Probabilistic modeling of net load forecast errors is an important approach for reserve decision-making in power systems with a high penetration of renewable energy. However, existing probabilistic modeling methods face issues such as insufficient estimation accuracy in the small probability interval of the tails or increased complexity in probability decision-making problems. A probabilistic reserve decision-making method based on cumulative probability approximation is proposed. By using key points on the cumulative probability distribution curve of net load forecast error samples, this method enhances the fitting accuracy of the normal distribution model in the small probability interval of the tail, resulting in an optimal reserve outcome with the desired comprehensive expected profit.
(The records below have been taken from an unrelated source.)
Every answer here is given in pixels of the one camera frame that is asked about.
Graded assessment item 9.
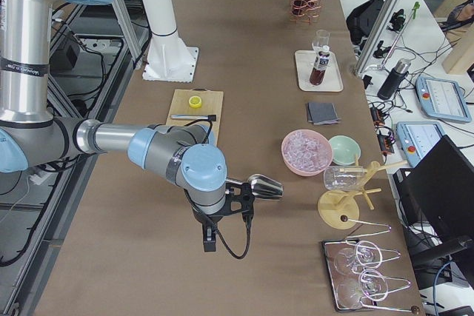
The glass tumbler on stand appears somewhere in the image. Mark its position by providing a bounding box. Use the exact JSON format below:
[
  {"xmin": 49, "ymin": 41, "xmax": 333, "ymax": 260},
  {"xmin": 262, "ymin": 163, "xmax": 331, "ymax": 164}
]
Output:
[{"xmin": 323, "ymin": 166, "xmax": 366, "ymax": 191}]

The black metal tray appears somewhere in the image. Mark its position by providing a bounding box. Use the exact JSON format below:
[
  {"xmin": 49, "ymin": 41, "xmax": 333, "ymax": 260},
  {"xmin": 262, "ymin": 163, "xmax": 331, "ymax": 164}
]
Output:
[{"xmin": 321, "ymin": 237, "xmax": 419, "ymax": 313}]

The wooden cutting board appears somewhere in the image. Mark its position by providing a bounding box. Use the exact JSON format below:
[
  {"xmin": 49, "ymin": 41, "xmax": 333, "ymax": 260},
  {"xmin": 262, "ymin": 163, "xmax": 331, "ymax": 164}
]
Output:
[{"xmin": 166, "ymin": 89, "xmax": 224, "ymax": 145}]

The dark thermos bottle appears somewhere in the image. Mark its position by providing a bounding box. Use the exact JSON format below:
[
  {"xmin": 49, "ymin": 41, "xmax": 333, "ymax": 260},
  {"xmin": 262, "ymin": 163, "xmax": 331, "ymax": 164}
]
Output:
[{"xmin": 377, "ymin": 58, "xmax": 411, "ymax": 100}]

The upside-down wine glass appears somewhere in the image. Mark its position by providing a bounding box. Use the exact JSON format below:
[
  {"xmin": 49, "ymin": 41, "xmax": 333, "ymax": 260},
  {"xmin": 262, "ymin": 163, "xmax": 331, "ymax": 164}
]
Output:
[
  {"xmin": 334, "ymin": 241, "xmax": 382, "ymax": 275},
  {"xmin": 336, "ymin": 269, "xmax": 388, "ymax": 310}
]

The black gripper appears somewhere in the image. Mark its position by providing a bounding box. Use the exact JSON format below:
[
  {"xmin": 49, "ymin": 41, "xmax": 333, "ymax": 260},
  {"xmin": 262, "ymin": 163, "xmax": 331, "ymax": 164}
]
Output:
[{"xmin": 192, "ymin": 182, "xmax": 255, "ymax": 252}]

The pink bowl with ice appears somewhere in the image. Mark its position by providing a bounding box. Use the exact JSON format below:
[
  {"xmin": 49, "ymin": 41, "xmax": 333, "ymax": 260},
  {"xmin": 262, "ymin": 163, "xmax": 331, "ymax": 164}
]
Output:
[{"xmin": 281, "ymin": 130, "xmax": 333, "ymax": 177}]

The black equipment case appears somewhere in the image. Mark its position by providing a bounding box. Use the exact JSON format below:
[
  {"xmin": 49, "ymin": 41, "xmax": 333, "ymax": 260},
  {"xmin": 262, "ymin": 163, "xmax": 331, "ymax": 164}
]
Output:
[{"xmin": 346, "ymin": 0, "xmax": 384, "ymax": 45}]

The aluminium frame post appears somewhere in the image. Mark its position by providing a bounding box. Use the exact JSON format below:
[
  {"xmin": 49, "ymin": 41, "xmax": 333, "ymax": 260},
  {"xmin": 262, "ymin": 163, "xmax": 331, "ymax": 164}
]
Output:
[{"xmin": 353, "ymin": 0, "xmax": 398, "ymax": 78}]

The clear wine glass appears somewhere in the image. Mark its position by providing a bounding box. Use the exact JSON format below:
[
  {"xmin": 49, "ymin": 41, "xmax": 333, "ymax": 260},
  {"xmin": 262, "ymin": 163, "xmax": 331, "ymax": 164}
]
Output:
[{"xmin": 312, "ymin": 30, "xmax": 330, "ymax": 51}]

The half lemon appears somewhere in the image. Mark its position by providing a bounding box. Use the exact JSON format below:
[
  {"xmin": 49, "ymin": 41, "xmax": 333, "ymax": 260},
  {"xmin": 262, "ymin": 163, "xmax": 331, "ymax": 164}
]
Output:
[{"xmin": 188, "ymin": 95, "xmax": 203, "ymax": 109}]

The copper wire bottle basket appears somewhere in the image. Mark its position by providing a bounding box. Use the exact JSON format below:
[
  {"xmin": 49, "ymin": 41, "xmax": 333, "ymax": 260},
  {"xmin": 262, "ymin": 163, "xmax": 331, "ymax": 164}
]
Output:
[{"xmin": 289, "ymin": 0, "xmax": 321, "ymax": 24}]

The wooden glass tree stand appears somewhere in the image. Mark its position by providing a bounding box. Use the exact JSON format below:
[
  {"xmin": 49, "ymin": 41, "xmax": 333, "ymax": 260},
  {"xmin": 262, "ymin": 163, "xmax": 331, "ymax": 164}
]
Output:
[{"xmin": 317, "ymin": 160, "xmax": 407, "ymax": 229}]

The metal ice scoop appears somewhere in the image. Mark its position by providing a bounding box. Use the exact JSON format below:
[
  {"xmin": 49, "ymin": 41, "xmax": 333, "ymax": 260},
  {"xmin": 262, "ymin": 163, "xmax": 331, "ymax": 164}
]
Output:
[{"xmin": 226, "ymin": 174, "xmax": 284, "ymax": 200}]

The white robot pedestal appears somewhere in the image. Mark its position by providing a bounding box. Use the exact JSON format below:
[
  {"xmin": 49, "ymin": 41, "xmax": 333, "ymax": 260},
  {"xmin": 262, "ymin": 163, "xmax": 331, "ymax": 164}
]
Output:
[{"xmin": 142, "ymin": 0, "xmax": 198, "ymax": 83}]

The cream rabbit tray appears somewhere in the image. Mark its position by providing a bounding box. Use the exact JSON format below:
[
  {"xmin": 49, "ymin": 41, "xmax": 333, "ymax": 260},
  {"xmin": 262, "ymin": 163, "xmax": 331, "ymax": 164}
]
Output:
[{"xmin": 294, "ymin": 50, "xmax": 344, "ymax": 93}]

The grey folded cloth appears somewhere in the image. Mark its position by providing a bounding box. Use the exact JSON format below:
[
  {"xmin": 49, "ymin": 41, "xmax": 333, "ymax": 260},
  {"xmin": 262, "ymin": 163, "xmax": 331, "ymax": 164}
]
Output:
[{"xmin": 306, "ymin": 102, "xmax": 340, "ymax": 125}]

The teach pendant tablet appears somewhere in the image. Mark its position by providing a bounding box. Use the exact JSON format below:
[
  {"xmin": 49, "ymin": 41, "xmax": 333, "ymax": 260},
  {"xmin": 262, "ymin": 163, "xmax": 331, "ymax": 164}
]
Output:
[
  {"xmin": 415, "ymin": 76, "xmax": 472, "ymax": 123},
  {"xmin": 395, "ymin": 121, "xmax": 445, "ymax": 168}
]

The steel muddler black tip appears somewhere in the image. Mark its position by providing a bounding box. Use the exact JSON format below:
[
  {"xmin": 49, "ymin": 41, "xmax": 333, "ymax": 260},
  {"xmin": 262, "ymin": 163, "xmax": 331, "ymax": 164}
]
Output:
[{"xmin": 169, "ymin": 114, "xmax": 217, "ymax": 122}]

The green bowl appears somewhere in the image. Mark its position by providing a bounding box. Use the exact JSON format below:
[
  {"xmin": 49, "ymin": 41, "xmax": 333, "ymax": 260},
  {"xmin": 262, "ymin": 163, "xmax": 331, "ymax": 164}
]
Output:
[{"xmin": 329, "ymin": 135, "xmax": 361, "ymax": 166}]

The seated person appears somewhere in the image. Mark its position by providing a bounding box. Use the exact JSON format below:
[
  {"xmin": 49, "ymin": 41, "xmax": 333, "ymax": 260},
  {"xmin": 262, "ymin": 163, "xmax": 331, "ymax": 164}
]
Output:
[{"xmin": 439, "ymin": 0, "xmax": 473, "ymax": 32}]

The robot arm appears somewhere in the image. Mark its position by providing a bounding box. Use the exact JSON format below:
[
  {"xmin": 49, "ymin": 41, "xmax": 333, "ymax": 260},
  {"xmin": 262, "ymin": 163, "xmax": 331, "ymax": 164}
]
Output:
[{"xmin": 1, "ymin": 0, "xmax": 254, "ymax": 252}]

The black monitor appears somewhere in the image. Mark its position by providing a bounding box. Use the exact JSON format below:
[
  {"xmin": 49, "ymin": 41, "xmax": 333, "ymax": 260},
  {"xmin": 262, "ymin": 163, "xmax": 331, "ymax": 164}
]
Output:
[{"xmin": 405, "ymin": 135, "xmax": 473, "ymax": 241}]

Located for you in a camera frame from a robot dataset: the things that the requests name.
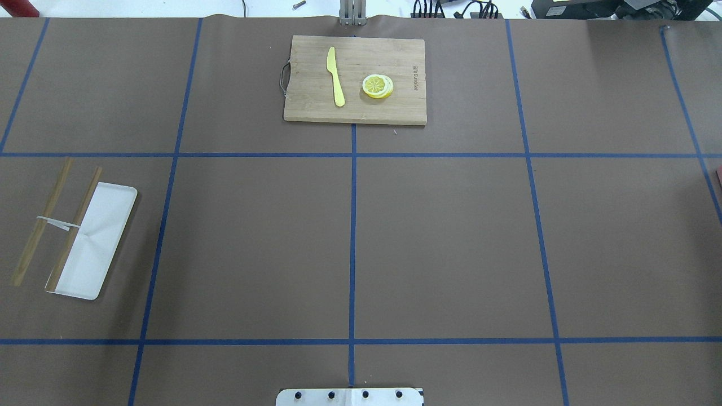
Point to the yellow lemon slices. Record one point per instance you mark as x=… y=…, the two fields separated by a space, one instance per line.
x=378 y=86

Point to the bamboo cutting board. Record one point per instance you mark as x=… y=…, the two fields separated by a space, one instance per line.
x=309 y=91

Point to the yellow plastic knife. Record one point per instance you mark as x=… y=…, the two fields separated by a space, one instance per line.
x=338 y=94

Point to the black usb hub left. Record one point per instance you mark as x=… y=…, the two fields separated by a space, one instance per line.
x=428 y=9

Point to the black usb hub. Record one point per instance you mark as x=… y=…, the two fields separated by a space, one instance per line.
x=479 y=10
x=428 y=9

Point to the black usb hub right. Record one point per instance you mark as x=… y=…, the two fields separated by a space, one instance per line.
x=479 y=10

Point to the black power adapter box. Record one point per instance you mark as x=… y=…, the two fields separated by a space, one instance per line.
x=574 y=10

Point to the white rectangular tray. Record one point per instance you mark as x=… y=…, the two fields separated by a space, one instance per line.
x=99 y=236

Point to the wooden chopstick near tray edge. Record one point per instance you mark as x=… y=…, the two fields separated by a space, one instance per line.
x=34 y=238

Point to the red cylinder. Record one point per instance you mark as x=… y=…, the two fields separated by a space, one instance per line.
x=20 y=8

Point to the aluminium frame post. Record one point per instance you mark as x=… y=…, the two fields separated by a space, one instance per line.
x=353 y=12

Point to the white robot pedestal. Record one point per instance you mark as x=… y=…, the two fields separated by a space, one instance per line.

Using relevant renewable energy output and load data from actual transmission networks in Guangdong Province, China, the proposed method demonstrates good practical value.

Suggested Citation

  • Yun Yang & Zichao Meng & Guobing Wu & Zhanxin Yang & Ruipeng Guo, 2025. "A Probabilistic Reserve Decision-Making Method Based on Cumulative Probability Approximation for High-Penetration Renewable Energy Power System," Energies, MDPI, vol. 18(10), pages 1-13, May.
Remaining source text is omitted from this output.